GASTALDELLO – Mentre in Germania si decide di ripartire a metà maggio, in Italia ancora si dovrà capire quando alcune squadre potranno riprendere gli allenamenti. Figurarsi stabilire una data di rientro.

Intanto Repubblica.it nella giornata di oggi ha intervistato il capitano del Brescia Gastaldello in merito alla pandemia da Coronavirus. Capitano di una squadra di una delle città più colpite non solo in Italia, ma al mondo, dal dramma di questi mesi.

Ecco un estratto delle parole dell’intervista al capitano del Brescia:

«Giocare? Io dico no. E poi non ci sono neanche i presupposti, non ci sentiamo sicuri.  Ci chiedono di riprendere ad allenarci e di tornare in campo subito, concentrando dodici partite in un mese e mezzo: è ingiusto, ne va dell’incolumità di tutti i giocatori. Io parlo per me e per i compagni: se il prezzo della ripresa è farci male anche seriamente, non ne vale più la pena. Credo che al centro e al sud non sia arrivato davvero quello che si è visto in Lombardia. E per fortuna, dico. A Brescia tutti siamo stati toccati, tutti noi conosciamo qualcuno che ha subito la tragedia sulla pelle, abbiamo scoperto quanto poco basti per rovinare una famiglia».
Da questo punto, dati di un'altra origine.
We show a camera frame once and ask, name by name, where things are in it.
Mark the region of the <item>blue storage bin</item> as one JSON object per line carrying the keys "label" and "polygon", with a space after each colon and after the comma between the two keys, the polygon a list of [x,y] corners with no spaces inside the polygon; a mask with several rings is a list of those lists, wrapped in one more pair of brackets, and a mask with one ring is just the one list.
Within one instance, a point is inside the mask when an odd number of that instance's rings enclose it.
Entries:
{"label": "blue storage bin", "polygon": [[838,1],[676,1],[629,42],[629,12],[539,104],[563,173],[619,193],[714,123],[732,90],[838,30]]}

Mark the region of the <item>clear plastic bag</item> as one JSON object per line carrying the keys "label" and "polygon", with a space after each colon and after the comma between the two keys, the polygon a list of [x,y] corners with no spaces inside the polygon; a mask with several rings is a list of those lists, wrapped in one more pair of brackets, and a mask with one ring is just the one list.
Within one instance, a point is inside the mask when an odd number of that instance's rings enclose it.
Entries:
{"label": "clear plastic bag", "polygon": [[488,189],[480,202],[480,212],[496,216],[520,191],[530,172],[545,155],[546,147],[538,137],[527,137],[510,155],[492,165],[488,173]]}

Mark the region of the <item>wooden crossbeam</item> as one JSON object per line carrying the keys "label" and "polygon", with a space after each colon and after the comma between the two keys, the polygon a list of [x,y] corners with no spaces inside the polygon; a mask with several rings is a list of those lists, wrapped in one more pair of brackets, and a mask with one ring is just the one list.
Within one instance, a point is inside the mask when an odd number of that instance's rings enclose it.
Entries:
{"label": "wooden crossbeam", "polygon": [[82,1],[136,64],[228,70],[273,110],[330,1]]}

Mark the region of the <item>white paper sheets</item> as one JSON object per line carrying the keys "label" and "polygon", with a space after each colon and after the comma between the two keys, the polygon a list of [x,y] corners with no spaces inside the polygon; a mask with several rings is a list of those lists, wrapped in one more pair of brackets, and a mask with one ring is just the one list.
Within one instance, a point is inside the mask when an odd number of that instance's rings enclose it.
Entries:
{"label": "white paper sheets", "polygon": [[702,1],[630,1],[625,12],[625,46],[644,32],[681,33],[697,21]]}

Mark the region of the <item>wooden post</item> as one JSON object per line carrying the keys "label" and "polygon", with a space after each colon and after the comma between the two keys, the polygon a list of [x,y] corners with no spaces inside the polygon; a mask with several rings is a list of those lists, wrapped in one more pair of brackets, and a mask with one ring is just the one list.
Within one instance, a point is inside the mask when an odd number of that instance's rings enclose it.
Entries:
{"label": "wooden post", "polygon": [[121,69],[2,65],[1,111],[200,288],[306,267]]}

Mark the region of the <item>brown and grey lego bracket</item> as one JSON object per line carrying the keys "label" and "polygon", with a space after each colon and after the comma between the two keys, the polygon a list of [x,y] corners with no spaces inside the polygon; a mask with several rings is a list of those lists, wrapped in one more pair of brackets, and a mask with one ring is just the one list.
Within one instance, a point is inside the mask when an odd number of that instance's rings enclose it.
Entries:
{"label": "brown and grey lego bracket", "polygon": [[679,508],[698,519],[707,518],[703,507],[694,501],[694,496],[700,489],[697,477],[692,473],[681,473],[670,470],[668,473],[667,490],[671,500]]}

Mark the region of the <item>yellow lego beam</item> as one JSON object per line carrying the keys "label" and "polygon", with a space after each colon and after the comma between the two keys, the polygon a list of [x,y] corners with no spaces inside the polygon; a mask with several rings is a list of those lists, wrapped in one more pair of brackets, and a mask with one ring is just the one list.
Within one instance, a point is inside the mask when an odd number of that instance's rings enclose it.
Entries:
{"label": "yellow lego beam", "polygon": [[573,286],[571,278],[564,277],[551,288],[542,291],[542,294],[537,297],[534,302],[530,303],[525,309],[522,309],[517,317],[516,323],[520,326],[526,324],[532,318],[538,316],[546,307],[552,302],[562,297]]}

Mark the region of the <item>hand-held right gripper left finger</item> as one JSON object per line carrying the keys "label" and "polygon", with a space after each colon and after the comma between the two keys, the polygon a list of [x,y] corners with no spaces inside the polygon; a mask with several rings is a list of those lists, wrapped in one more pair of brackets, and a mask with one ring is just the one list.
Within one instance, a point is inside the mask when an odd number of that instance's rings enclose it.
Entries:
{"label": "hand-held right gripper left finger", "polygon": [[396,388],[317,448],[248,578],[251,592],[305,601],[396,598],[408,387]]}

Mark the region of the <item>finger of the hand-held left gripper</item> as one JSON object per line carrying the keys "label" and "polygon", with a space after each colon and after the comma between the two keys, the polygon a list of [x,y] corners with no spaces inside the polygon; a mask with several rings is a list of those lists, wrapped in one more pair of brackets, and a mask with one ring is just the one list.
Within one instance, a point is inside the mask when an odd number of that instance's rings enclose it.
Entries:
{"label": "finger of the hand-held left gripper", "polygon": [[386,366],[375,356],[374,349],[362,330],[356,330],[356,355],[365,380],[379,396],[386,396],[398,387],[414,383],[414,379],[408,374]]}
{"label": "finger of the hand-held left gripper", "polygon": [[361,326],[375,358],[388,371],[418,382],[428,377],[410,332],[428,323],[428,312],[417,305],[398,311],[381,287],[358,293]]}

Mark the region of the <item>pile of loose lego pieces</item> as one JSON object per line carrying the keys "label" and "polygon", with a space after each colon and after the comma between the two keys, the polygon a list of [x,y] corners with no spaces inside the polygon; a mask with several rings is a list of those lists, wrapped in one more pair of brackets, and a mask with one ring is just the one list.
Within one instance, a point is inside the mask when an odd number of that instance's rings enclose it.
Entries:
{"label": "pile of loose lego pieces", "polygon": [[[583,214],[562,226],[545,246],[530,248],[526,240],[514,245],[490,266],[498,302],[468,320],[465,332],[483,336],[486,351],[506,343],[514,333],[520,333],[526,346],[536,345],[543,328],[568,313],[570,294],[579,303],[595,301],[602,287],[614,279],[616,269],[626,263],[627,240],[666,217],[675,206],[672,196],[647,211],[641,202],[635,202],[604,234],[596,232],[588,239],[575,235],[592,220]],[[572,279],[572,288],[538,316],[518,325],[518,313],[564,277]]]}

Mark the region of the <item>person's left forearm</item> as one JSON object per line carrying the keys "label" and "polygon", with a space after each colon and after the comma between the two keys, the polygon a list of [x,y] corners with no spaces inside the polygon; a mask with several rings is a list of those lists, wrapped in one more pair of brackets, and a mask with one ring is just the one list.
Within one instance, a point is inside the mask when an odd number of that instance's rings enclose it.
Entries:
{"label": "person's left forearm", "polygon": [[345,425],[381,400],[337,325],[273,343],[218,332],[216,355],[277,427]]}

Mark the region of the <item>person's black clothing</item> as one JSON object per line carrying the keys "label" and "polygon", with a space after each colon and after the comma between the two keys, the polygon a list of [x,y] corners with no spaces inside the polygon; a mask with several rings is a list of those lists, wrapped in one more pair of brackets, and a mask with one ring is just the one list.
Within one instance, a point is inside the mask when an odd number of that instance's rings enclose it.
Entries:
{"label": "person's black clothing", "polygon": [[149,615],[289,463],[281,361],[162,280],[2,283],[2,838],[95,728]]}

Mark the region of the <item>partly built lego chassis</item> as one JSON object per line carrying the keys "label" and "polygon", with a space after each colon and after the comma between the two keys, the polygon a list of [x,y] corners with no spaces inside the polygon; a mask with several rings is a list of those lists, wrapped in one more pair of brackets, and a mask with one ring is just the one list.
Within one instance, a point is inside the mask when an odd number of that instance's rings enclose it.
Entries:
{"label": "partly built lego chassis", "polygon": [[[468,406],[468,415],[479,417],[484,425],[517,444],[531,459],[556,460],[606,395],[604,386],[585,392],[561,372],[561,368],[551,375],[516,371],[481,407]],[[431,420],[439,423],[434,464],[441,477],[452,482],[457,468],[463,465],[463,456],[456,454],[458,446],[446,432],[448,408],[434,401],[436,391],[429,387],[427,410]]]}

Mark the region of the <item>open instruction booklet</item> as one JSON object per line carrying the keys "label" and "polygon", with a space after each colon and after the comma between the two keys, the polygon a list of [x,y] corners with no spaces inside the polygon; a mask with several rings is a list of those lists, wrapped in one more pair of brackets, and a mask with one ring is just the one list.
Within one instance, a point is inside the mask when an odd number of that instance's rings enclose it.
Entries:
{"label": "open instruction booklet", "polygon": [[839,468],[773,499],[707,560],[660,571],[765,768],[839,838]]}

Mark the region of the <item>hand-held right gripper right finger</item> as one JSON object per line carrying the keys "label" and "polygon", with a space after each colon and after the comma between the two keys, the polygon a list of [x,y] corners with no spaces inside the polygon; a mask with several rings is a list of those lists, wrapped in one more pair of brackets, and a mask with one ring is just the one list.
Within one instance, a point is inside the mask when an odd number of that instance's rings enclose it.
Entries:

Gastaldello, capitano e difensore della squadra bresciana, è un classe ’83 che ha costruito la sua carriera per la sua rudezza in campo, che ne hanno fatto semrpe un difensore temuto dagli avevrsari. In stagione con la maglia del Brescia di cui è più un leader in spogliatoio che in campo, ha collezionato solamente quattro presenze.